27 Vector subsetting by positions

vec <- c("John", "Mary", "Paul")
vec[1]
[1] "John"
vec[2:3]
[1] "Mary" "Paul"
vec[c(1,3)]
[1] "John" "Paul"

You can pick elements from the vector with an operation called subsetting. The subsetting operator is a pair of square brackets with the indices (numbers) of the positions of the elements you want to pick up.

28 Vector subsetting with logical operators

vec <- c(1, 20, 3, 4)
vec[vec < 20]
[1] 1 3 4
vec[vec < 20 & vec > 1] # and
[1] 3 4
vec[vec > 15 | vec < 3 ] # or 
[1]  1 20

29 Vector recycling

  • many functions proceed element by element

  • nothing gets recycled with equally long vectors

c(2,4,6,8)/c(2,2,2,2)
[1] 1 2 3 4
c(1000, 100, 10) / c(100, 10, 1)
[1] 10 10 10

30 Vector recycling

  • The second vector contains just one value and that must serve each element of the first vector

  • 2 gets recycled

c(2,4,6,8) / 2  
[1] 1 2 3 4

31 Vector recycling

  • the second vector gets recycled once

  • each of its element must serve twice

  • R believes you want it this way

c(2,4,6,8) / c(2,1) 
[1] 1 4 3 8

32 Vector recycling

  • Did you really want this?

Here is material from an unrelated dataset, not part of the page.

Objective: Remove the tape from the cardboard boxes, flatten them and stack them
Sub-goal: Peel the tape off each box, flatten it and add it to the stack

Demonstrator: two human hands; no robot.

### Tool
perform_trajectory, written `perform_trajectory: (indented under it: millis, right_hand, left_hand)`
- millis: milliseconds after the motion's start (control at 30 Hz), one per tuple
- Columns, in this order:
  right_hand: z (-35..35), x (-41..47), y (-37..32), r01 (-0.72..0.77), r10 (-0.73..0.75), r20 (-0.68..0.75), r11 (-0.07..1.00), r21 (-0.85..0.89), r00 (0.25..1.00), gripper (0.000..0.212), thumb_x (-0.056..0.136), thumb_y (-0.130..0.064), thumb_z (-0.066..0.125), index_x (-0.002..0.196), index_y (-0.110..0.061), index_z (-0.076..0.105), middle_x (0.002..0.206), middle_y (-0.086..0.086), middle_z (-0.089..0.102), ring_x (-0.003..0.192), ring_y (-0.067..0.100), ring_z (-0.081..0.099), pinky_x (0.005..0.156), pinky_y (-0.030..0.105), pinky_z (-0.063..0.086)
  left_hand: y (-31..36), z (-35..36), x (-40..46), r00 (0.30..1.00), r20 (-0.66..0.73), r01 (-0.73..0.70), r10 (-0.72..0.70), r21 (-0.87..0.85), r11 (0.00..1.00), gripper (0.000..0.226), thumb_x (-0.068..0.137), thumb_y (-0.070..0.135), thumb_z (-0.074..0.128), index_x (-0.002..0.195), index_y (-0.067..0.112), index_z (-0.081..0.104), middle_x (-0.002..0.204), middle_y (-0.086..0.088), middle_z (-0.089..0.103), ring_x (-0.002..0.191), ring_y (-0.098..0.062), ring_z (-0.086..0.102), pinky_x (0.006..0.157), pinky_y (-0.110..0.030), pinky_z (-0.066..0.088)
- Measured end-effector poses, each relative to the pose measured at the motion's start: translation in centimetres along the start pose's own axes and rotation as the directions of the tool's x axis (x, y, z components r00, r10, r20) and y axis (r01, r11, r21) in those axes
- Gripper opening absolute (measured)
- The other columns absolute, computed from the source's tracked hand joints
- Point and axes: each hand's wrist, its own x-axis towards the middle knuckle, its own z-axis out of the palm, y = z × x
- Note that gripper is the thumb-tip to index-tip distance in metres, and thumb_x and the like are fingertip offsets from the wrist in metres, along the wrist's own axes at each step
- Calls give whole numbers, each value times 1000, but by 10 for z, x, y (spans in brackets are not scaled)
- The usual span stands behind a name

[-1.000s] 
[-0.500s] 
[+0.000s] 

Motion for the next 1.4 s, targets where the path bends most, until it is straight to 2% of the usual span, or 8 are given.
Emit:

Warning.
c(10, 10, 10) * c(1,2)
Warning in c(10, 10, 10) * c(1, 2): longer object length is not a multiple of
shorter object length
[1] 10 20 10

33 Endnotes

1: Variables = columns (two), observations = rows

2: Qualitative/categorical variables are always discrete: When the values are names of countries like in the example, you cannot have a value that would lie, e.g., between Denmark and Sri Lanka. Life expectancy is a quantitative value and it is continuous. When you see neighboring values, it is very well possible that another country’s life expectancy would still lie between. When you disregard rounding, you could see extremely tiny differences, for instance five seconds or so… On the other hand, year is usually interpreted as a discrete variable, although time is unarguably a continuous concept.